0

I have a MySQL database with an InnoDB table containning utf8_general_ci varchar fields. When I fetch them through PHP (via PEAR::MDB2) and try to output them (via Smarty), I get ??? symbols. I would like to know how to fix that problem, which is most likely caused by PHP.

Good information to know:

  • It is a new version of the site I'm working on, the old version had the same problem even though it didn't use Smarty nor MDB2, so they are most likely not the cause. The old programmer used htmlentities() to remedy the problem, but I'm trying to avoid that.
  • The character encoding of all my files (template, source, etc.) is UTF-8 without BOM.
  • When I display a page, all accented characters (the ones in the templates, not the ones coming from MySQL) are shown correctly and the encoding in the browser is UTF-8. If I manually switch it over to ISO-8859-1, then the character from MySQL are outputed correctly, but no the others.

Basically, it seems that PHP or MySQL transforms the UTF-8 data contained within the database to ISO-8859-1 at some point during the query/fetch process, and that is what I want to fix.

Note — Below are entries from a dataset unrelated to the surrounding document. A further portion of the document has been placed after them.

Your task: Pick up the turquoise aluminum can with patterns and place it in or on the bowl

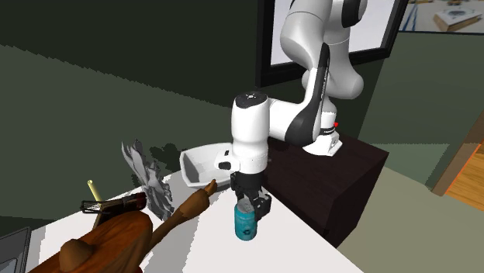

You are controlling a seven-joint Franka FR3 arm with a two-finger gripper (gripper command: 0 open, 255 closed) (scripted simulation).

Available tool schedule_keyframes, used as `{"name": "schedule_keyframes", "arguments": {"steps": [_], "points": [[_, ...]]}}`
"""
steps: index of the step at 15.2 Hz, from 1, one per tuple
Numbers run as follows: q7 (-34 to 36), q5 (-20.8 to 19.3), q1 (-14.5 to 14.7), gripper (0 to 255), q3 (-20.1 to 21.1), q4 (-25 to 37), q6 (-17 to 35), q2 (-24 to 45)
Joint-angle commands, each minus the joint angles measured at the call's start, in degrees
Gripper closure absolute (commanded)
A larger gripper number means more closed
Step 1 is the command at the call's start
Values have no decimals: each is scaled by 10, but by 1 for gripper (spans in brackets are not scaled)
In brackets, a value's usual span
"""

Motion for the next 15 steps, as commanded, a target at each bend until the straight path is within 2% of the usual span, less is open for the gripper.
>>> {"name": "schedule_keyframes", "arguments": {"steps": [1,9,15], "points": [[0,0,0,255,0,0,0,0],[0,0,0,255,0,0,0,0],[-3,6,-2,255,3,4,-38,-33]]}}
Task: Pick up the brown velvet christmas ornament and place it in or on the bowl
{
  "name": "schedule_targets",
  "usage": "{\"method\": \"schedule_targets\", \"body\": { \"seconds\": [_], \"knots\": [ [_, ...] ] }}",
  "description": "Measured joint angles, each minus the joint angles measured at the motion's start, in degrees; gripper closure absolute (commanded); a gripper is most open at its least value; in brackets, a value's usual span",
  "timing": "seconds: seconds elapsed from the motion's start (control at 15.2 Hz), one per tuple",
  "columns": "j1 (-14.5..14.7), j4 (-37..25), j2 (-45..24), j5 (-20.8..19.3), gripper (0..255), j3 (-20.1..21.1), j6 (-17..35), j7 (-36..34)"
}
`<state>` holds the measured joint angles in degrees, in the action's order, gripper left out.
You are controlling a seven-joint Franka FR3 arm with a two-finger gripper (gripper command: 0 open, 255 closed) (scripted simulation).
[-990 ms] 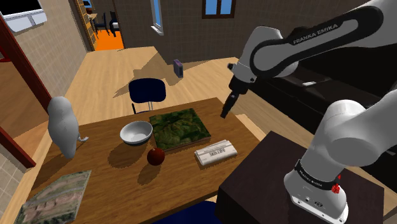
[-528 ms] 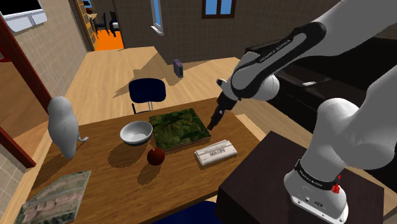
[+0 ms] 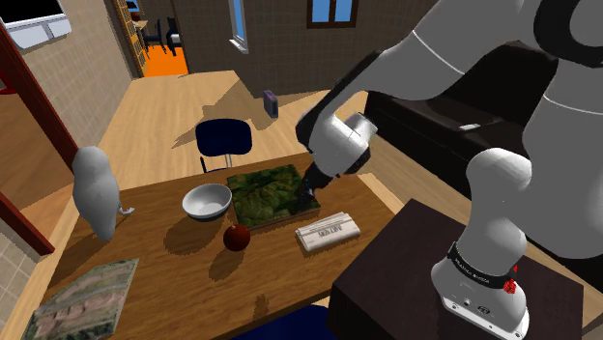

I've done a lot of searching but haven't found any solution, and I'm hoping the problem lies in a setting somewhere. I'd like to avoid having to use htmlentities() or utf8_encode(), however that might be the only way to go until PHP6 shows up.

Thank you for your input on this!

Mathieu M-Gosselin
  • 1,225
  • 1
  • 13
  • 17

2 Answers2

1

You need to execute a few queries to tell it to use UTF-8 for the connection (the default is indeed Latin-1). Here's what I use:

SET CHARACTER SET = "utf8";
SET character_set_database = "utf8";
SET character_set_connection = "utf8";
SET character_set_server = "utf8";

I know some of these seem overkill, but they have been tested and do seem to work quite well...

ircmaxell
  • 163,128
  • 34
  • 264
  • 314
  • "i do not know what does this magical spell mean but when I chant it, it always rains on my crops". very intelligent – Your Common Sense Jan 06 '11 at 15:41
  • 1
    @Col: No, but I have experimented with different versions and different settings, and this appears to be the only combination that works in 100% of the cases. `SET NAMES` doesn't actually change the connection character set, so it can lead to issues. If you don't like answers from experience, that's fine. Show why it's wrong or why I should do something else. Otherwise, just don't bother... – ircmaxell Jan 06 '11 at 15:42
  • none of your chants do actually change connection character set as well – Your Common Sense Jan 06 '11 at 15:47
  • @Col: One edge-case example that `SET NAMES` doesn't work for is `LOAD DATA INFILE`, which will use the `character_set_database` setting (which is defaulted to `latin1`). So yes, there is reason to do more than just `SET NAMES`. And what I posted does actually change the connection character set (But you are correct, the extra `charset_connection` call is redundant)... – ircmaxell Jan 06 '11 at 15:55
  • what does `mysql_client_encoding()` say after all these manipulations? – Your Common Sense Jan 06 '11 at 15:57
  • @Col: it says `latin1`, just the same as it says if you use `SET NAMES`. It's a known issue with PHP that the only way to change the return value of that function is by calling `mysql_set_charset()`. See [this comment in the docs](http://www.php.net/manual/en/function.mysql-client-encoding.php#76668). The better test would be to test the return of the query: `SHOW VARAIBLES LIKE 'character_set%'` – ircmaxell Jan 06 '11 at 16:07
  • Thanks! For now I'll use SET NAMES 'utf8' as it seems to work fine and I don't think I'll use LOAD DATA INFILE anyway. This adds one extra query on every page where I use the DB, but I figure this won't be a performance issue. – Mathieu M-Gosselin Jan 06 '11 at 18:06
0

My guess is the data wasn't utf-8-encoded when it hit the database.

Oswald
  • 31,254
  • 3
  • 43
  • 68